¿Qué mismo es el buró? Una historia que muchos hemos vivido
A María le ofrecieron un crédito para ampliar su negocio. Entregó papeles, sonrió confiada y recibió un “no”. No entendía por qué, si hoy sí tenía ingresos. Ahí escuchó por primera vez una palabra que suena lejana, pero decide mucho en nuestra vida financiera: el buró de crédito.
El buró no es un banco ni una entidad pública. Es una empresa privada, autorizada por la Superintendencia de Bancos, que recoge información real sobre nuestros créditos: cómo los usamos y cómo los pagamos. Funciona como un espejo financiero.
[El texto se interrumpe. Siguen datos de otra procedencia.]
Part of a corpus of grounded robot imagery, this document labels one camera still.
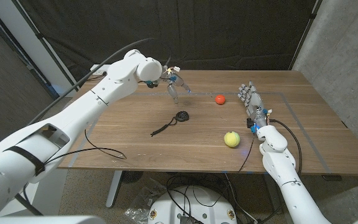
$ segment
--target power strip
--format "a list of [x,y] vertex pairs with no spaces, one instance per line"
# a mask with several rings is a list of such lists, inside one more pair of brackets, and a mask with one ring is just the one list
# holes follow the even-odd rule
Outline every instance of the power strip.
[[[91,71],[96,68],[98,65],[93,65],[91,67]],[[103,72],[107,72],[107,69],[110,67],[110,65],[102,65],[102,67],[100,67],[99,69],[97,69],[97,71],[95,71],[94,73],[92,73],[92,75],[102,75]]]

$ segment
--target black curtain
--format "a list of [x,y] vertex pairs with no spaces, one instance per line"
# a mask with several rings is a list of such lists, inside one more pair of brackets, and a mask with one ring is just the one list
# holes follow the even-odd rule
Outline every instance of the black curtain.
[[[172,46],[170,65],[195,70],[287,70],[314,0],[20,0],[73,76],[148,37]],[[137,47],[165,63],[161,43]]]

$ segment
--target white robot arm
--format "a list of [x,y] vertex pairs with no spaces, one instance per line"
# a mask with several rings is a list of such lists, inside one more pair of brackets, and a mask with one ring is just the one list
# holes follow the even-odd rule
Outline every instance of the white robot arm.
[[160,62],[138,50],[110,65],[108,74],[59,114],[22,128],[0,142],[0,210],[21,188],[36,183],[54,170],[77,137],[115,101],[136,91],[138,82],[162,76]]
[[295,224],[330,223],[325,219],[295,170],[295,159],[287,149],[287,140],[266,122],[265,108],[255,86],[242,85],[239,98],[247,108],[258,139],[263,165],[280,187],[285,204]]

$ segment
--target table top
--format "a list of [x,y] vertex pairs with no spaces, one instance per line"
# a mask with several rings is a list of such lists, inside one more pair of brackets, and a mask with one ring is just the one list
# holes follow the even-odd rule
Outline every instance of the table top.
[[[182,70],[180,76],[191,93],[177,88],[179,104],[174,104],[166,83],[153,89],[141,83],[134,94],[110,105],[88,127],[93,144],[117,149],[126,160],[95,150],[66,156],[59,168],[237,172],[250,153],[241,171],[265,173],[261,142],[255,138],[250,151],[253,134],[246,126],[245,106],[237,97],[240,85],[252,80],[265,108],[273,109],[270,117],[285,123],[297,136],[302,173],[358,175],[358,140],[300,72]],[[97,82],[86,82],[72,101]],[[225,96],[225,104],[215,103],[218,94]],[[179,111],[187,111],[190,119],[150,137]],[[298,166],[293,138],[279,124],[273,125],[288,140]],[[235,148],[224,143],[228,131],[241,137]],[[90,147],[81,135],[70,151]]]

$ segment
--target yellow-green ball
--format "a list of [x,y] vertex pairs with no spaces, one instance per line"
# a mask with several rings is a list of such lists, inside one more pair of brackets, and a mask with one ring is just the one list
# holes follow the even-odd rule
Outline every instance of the yellow-green ball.
[[236,147],[240,143],[240,135],[234,131],[228,132],[224,135],[224,143],[230,147]]

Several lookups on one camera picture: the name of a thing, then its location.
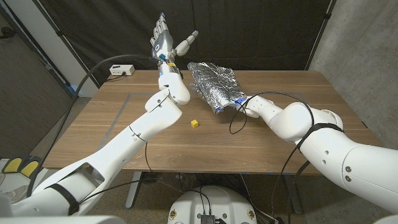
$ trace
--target yellow cube
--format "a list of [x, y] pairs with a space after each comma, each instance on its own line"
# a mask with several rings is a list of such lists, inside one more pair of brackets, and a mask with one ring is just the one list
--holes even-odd
[[192, 125], [192, 127], [193, 127], [193, 128], [197, 128], [197, 127], [199, 127], [199, 123], [198, 123], [198, 121], [197, 121], [197, 120], [193, 120], [193, 121], [191, 121], [191, 125]]

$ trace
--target black velcro strap
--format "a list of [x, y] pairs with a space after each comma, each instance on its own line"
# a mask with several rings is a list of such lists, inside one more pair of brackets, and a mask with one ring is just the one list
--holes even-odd
[[309, 130], [308, 132], [305, 134], [305, 136], [301, 139], [301, 141], [297, 144], [297, 148], [300, 150], [301, 145], [303, 144], [303, 142], [309, 137], [309, 135], [311, 133], [313, 133], [314, 131], [318, 131], [321, 128], [331, 128], [334, 129], [336, 131], [341, 131], [342, 133], [344, 133], [344, 131], [339, 128], [337, 125], [335, 124], [331, 124], [331, 123], [318, 123], [318, 124], [314, 124]]
[[64, 187], [62, 187], [59, 184], [53, 184], [50, 185], [47, 188], [52, 188], [54, 190], [56, 190], [58, 193], [60, 193], [69, 203], [69, 214], [68, 215], [72, 215], [75, 212], [79, 211], [79, 203], [76, 201], [76, 199], [74, 198], [74, 196]]

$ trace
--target white power strip
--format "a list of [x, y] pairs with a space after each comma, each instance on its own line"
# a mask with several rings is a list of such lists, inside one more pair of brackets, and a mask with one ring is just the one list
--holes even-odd
[[122, 75], [123, 72], [126, 72], [125, 75], [132, 75], [135, 70], [133, 65], [112, 65], [109, 69], [112, 75]]

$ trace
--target black backdrop
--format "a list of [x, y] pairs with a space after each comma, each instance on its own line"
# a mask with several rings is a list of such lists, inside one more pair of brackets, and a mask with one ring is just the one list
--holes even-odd
[[[149, 39], [164, 12], [174, 46], [199, 31], [188, 53], [176, 58], [182, 70], [189, 62], [234, 70], [304, 70], [330, 1], [40, 2], [88, 68], [115, 55], [150, 56]], [[151, 65], [134, 63], [136, 69], [156, 69]], [[109, 76], [108, 68], [94, 74], [99, 83]]]

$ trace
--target crumpled aluminum foil
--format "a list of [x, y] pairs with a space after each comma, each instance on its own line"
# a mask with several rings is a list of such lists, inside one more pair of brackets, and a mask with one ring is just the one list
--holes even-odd
[[191, 70], [197, 83], [195, 88], [200, 89], [203, 99], [215, 113], [223, 111], [225, 106], [233, 104], [236, 100], [246, 97], [230, 68], [219, 67], [208, 62], [191, 62], [188, 64], [188, 69]]

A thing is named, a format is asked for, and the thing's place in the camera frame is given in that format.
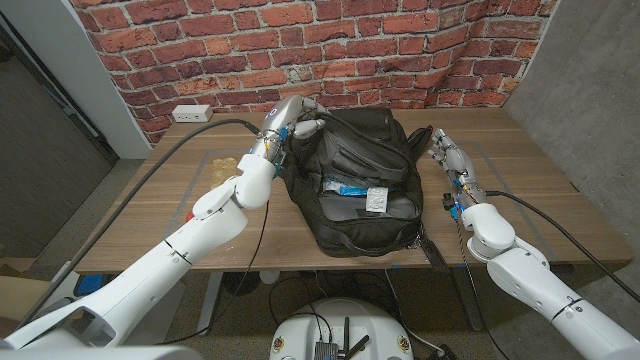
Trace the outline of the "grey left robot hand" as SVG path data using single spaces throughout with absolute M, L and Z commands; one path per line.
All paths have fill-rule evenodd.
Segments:
M 307 139 L 324 126 L 321 114 L 329 114 L 329 111 L 315 100 L 300 95 L 288 96 L 278 101 L 265 116 L 256 143 L 264 143 L 271 135 L 279 139 L 280 130 L 289 124 L 293 125 L 295 139 Z

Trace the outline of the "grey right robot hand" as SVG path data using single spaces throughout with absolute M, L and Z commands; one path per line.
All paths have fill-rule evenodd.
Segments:
M 477 182 L 469 155 L 440 128 L 434 130 L 431 141 L 432 145 L 427 154 L 444 170 L 458 202 L 463 207 L 485 203 L 486 193 Z

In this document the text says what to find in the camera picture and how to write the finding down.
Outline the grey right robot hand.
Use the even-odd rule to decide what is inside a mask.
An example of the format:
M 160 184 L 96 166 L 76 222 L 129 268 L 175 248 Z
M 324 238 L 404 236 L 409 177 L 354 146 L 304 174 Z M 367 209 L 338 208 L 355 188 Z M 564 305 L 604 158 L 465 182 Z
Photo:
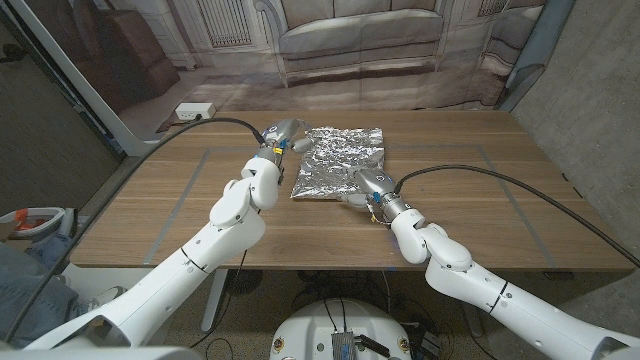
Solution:
M 348 174 L 357 185 L 354 194 L 341 195 L 339 200 L 358 209 L 367 207 L 367 199 L 379 202 L 384 196 L 395 193 L 395 183 L 391 177 L 379 169 L 355 169 Z

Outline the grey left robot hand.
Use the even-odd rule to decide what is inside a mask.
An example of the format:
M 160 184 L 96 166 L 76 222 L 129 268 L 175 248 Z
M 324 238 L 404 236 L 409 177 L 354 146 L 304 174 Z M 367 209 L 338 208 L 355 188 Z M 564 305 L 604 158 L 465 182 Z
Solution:
M 299 130 L 310 130 L 309 124 L 301 119 L 290 118 L 271 125 L 263 133 L 265 144 L 276 154 L 283 154 L 287 149 L 301 154 L 313 147 L 313 141 L 308 137 L 295 139 Z

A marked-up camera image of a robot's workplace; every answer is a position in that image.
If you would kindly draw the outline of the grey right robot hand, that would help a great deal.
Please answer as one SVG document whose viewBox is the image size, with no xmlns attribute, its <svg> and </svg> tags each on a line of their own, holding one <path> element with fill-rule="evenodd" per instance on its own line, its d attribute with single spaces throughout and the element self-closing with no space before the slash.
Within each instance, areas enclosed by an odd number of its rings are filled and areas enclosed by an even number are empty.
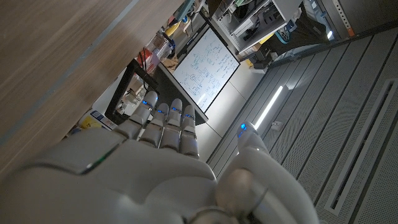
<svg viewBox="0 0 398 224">
<path fill-rule="evenodd" d="M 146 94 L 115 129 L 76 133 L 1 181 L 2 223 L 318 223 L 250 122 L 221 177 L 199 159 L 195 111 Z"/>
</svg>

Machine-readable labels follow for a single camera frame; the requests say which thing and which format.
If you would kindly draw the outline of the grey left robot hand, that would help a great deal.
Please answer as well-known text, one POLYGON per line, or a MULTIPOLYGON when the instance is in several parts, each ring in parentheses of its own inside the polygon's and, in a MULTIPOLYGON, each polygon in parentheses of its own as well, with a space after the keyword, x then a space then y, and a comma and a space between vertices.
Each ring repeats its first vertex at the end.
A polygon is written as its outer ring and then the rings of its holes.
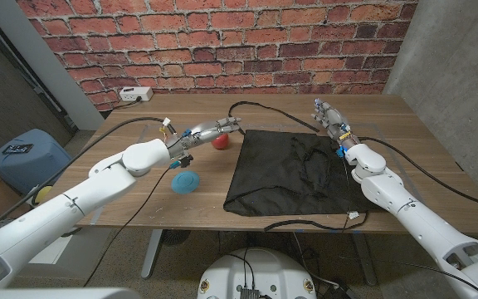
POLYGON ((241 118, 227 117, 207 121, 185 130, 178 138, 167 143, 171 159, 181 159, 188 155, 188 150, 199 145, 211 143, 218 137, 240 129, 241 118))

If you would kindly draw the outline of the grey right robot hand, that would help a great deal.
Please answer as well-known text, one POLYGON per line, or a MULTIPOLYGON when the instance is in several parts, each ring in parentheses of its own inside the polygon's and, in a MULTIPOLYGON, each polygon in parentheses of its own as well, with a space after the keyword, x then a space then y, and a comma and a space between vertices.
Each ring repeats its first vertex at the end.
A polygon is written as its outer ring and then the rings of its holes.
POLYGON ((352 133, 347 119, 320 98, 315 99, 315 113, 312 117, 326 129, 328 136, 344 151, 360 143, 358 137, 352 133))

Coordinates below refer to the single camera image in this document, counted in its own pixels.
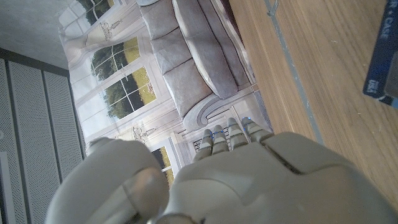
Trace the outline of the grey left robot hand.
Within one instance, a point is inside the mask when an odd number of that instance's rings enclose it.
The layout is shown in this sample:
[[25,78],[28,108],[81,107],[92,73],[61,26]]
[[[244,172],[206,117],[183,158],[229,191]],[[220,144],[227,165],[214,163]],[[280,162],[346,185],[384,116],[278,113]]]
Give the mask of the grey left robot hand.
[[396,223],[343,156],[250,118],[205,130],[172,183],[139,141],[98,138],[57,189],[47,223]]

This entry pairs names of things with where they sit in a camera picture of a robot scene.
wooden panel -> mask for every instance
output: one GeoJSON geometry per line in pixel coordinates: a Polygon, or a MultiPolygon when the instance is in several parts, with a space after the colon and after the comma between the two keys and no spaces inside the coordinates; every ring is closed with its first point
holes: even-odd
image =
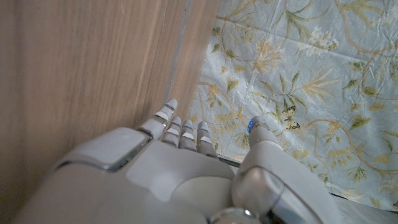
{"type": "Polygon", "coordinates": [[[17,66],[17,35],[14,1],[0,1],[0,223],[17,209],[25,189],[23,166],[24,83],[17,66]]]}
{"type": "Polygon", "coordinates": [[[1,2],[3,223],[66,152],[162,106],[186,0],[1,2]]]}
{"type": "Polygon", "coordinates": [[[221,0],[192,1],[185,26],[170,98],[178,101],[176,115],[189,113],[207,45],[221,0]]]}

flower pattern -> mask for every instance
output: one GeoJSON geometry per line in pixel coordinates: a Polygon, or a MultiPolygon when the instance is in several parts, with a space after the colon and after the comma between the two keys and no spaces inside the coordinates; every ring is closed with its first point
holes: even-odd
{"type": "Polygon", "coordinates": [[[224,0],[190,109],[242,161],[262,115],[332,193],[398,209],[398,4],[224,0]]]}

floral fabric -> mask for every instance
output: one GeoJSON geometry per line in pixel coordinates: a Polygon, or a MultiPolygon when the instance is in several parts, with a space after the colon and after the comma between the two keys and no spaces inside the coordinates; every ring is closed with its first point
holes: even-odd
{"type": "Polygon", "coordinates": [[[224,0],[190,110],[243,160],[262,115],[328,190],[398,210],[398,2],[224,0]]]}

crumpled cloth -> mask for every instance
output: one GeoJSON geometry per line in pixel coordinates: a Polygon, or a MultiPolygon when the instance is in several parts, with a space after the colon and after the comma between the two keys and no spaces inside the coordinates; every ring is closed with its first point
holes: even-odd
{"type": "Polygon", "coordinates": [[[224,0],[190,119],[241,161],[262,115],[330,192],[397,211],[397,20],[396,1],[224,0]]]}

yellow leaf pattern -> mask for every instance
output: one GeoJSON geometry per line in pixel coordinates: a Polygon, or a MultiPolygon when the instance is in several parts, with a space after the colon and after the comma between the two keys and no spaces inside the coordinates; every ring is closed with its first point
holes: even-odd
{"type": "Polygon", "coordinates": [[[248,122],[261,115],[284,152],[330,192],[393,210],[396,9],[368,0],[223,0],[190,118],[209,124],[217,153],[241,161],[248,122]]]}

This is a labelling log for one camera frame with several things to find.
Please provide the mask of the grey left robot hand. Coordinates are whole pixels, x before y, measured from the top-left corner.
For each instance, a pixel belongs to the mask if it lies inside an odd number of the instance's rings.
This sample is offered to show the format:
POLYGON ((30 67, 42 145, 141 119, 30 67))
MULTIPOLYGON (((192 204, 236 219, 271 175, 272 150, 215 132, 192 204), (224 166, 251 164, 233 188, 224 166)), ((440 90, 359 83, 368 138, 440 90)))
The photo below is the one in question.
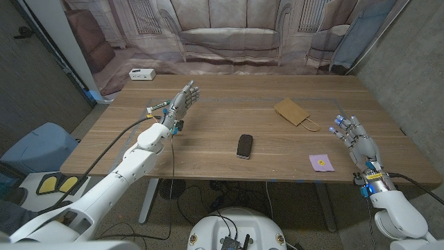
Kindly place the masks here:
POLYGON ((173 128, 176 121, 181 120, 187 110, 198 101, 199 96, 200 90, 194 86, 194 81, 191 80, 171 101, 160 123, 168 129, 173 128))

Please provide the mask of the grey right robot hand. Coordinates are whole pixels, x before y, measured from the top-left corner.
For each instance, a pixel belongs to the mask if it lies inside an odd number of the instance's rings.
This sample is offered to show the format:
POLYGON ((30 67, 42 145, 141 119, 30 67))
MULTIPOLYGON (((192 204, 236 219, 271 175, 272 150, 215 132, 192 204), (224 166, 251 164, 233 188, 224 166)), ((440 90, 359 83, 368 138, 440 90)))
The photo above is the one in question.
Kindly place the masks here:
POLYGON ((350 150, 353 163, 362 172, 368 169, 382 171, 383 163, 379 147, 374 139, 367 134, 359 120, 354 115, 350 119, 338 115, 334 121, 343 132, 339 132, 333 127, 330 127, 330 132, 350 150))
El historial crediticio es como el currículum vitae, pero de nuestros préstamos.
No dice cuánto ganamos hoy, sino cómo cumplimos ayer: si pagamos a tiempo, si nos atrasamos, si cerramos bien un crédito.
El score es la nota que resume ese historial.
En Ecuador, este puntaje se calcula con datos objetivos de pago. No es suerte ni castigo: es comportamiento. Pagar a tiempo pesa más que cuánto dinero tengamos.
María descubrió algo clave: un atraso pequeño, repetido varias veces, había bajado su score. No era mala pagadora; era desordenada. Ajustó fechas, se puso alertas y, meses después, el crédito llegó en mejores condiciones.
Mitos comunes que el buró no confirma
· “Si no tengo créditos, tengo buen score” - Sin historial, no hay cómo evaluarte.
· “El buró decide si me prestan”- Decide el banco; el buró solo informa.
· “Nunca se borra”- La información se actualiza con el tiempo y el buen comportamiento.
El buró no es enemigo ni juez es memoria, y como toda memoria, se puede mejorar con disciplina.